Le Fric-frac, c’est chic (5/5)
Allô bobo et le CAC 40 voleur
Le Feuilleton de l’Argent
On vient de l’apprendre : championne de ski nautique et férue de kitesurf, Laurence Parisot, la patronne des patrons, s’apprête à épater le média en sautant en parachute sur l’École polytechnique, fin août, au beau milieu de l’université du MEDEF. D’après les Échos, tout en étant « très préoccupée par le choix de sa combinaison », elle cherche encore des équipiers pour l’aventure. Choisissez l’or ou l’argent, Laurence, puis ouvrez l’oeil, les cadors de la haute voltige pullulent autour de vous…On n’est plus en sécurité nulle part. Même les assemblées générales annuelles d’actionnaires sont devenues des coupe-gorge où les petits porteurs jouent les sans-culottes. « Nous sommes des grognards, eh bien je vais grogner, tonitrue un premier gus, le 27 mai dernier, lors de l’AG de la Société générale, quelques mois après l’affaire Kerviel sur fond de crise des subprimes. Quand on crée les conditions d’un gros bonus, on abaisse le seuil d’honnêteté des gens. On a fait emprisonner l’employé alors que ce sont ses patrons qui auraient dû quitter les lieux. » Olé ! « Monsieur le président, je me demande pour qui vous nous prenez, tance un autre loustic en dansant la Carmagnole. À qui ferez-vous croire qu’on peut faire des choses de ce genre impunément ? Ou bien ceci convenait à la hiérarchie de la Société générale, ou bien les contrôles sont nullissimes ! M. Kerviel n’est qu’un pantin dans tout ça. » Olé !
Hallali à la banque
Les banderilles rasent les grosses têtes à la tribune. Et les visages des argentiers tournent au violet. Dès qu’ils ouvrent la bouche, des huées. Quand ils bougent le petit doigt, c’est la curée.

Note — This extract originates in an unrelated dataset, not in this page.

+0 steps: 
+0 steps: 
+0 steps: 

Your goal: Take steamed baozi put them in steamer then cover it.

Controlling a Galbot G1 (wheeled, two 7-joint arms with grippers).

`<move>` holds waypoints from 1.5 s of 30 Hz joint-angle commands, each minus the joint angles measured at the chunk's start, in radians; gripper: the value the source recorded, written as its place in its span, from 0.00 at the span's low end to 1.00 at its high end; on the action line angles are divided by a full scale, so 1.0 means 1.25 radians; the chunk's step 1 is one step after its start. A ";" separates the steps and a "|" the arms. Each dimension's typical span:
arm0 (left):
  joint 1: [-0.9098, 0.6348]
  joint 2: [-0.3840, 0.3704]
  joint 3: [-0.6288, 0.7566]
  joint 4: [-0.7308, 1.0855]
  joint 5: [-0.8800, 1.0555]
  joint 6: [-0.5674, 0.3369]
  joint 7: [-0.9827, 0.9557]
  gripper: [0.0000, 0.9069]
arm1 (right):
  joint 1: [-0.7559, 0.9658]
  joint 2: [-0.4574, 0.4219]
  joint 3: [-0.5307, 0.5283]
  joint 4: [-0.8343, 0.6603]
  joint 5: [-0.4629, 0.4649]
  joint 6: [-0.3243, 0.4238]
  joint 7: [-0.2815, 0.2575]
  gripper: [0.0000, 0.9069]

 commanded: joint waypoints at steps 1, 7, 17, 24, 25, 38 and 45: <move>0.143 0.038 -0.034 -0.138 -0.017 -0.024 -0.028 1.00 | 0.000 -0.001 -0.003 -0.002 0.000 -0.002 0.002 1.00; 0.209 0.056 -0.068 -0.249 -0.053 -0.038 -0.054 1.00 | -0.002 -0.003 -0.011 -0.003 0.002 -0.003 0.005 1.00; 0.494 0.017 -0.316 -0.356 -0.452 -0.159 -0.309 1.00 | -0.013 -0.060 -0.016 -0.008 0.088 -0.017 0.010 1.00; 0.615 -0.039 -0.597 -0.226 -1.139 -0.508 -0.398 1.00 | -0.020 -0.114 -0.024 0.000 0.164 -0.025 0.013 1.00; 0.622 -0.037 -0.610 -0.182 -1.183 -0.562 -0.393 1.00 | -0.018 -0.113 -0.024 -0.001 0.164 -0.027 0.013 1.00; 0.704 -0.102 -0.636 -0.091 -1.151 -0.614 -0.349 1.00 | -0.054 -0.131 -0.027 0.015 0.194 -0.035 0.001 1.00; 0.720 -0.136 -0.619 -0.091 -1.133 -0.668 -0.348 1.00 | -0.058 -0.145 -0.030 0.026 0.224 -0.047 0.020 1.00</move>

Auteur il y a quelques années d’un fumeux rapport sur la rémunération des grands patrons, vite rédigé, vite lu, vite oublié, Daniel Bouton, PDG de la Société générale, multiplie pourtant les gestes : pour « participer au redressement de la banque », il renonce à son salaire fixe pendant les six premiers mois de l’année (environ 700000 euros), il fait une croix sur son 1,2 million d’euros de bonus de 2007 et, chevaleresque, il abandonne ses fonctions à la direction opérationnelle… Tout en demeurant, il est vrai, au conseil d’administration, faute de quoi il risquait de perdre les plus-values futures sur ses 500000 stock-options, évaluées à 30 millions d’euros, et il subirait une sévère décote de sa retraite chapeau : aujourd’hui, son ancienneté dans la taule ne lui assure qu’un taux de retraite de 57,9 % de son salaire, alors que, dans trois ans à peine, il aura droit à 70 % de sa rémunération de PDG… Ailleurs aussi, ça taille sec ! Patricia Russo, directrice générale d’Alcatel-Lucent, 416000 euros de salaire mensuel, quitte en juillet son poste avec un parachute doré de 6 millions d’euros ; en décembre, Patrick Kron, PDG d’Alstom, s’offre 11 millions d’euros de bénéfices en vendant ses titres achetés à un tarif ultra préférentiel (il réalise une plus-value de 110 euros par action) ; patron de l’équipementier automobile Valeo, Thierry Morin est assuré, en juin, de toucher une « indemnité forfaitaire de départ » de 4,8 millions d’euros, même s’il choisit, lui, de démissionner ; détenteur de la plus copieuse part privée du capital de Suez-GDF, monsieur le richissime baron belge Albert Frère, inénarrable inventeur de l’adage : « Un petit actionnaire minoritaire est un petit con, un gros actionnaire minoritaire est un gros con », croule sous les dizaines de millions d’euros de dividendes versées à l’occasion de la fusion… Et comment réagit l’opinion publique ? Elle siffle, elle éructe, elle vomit.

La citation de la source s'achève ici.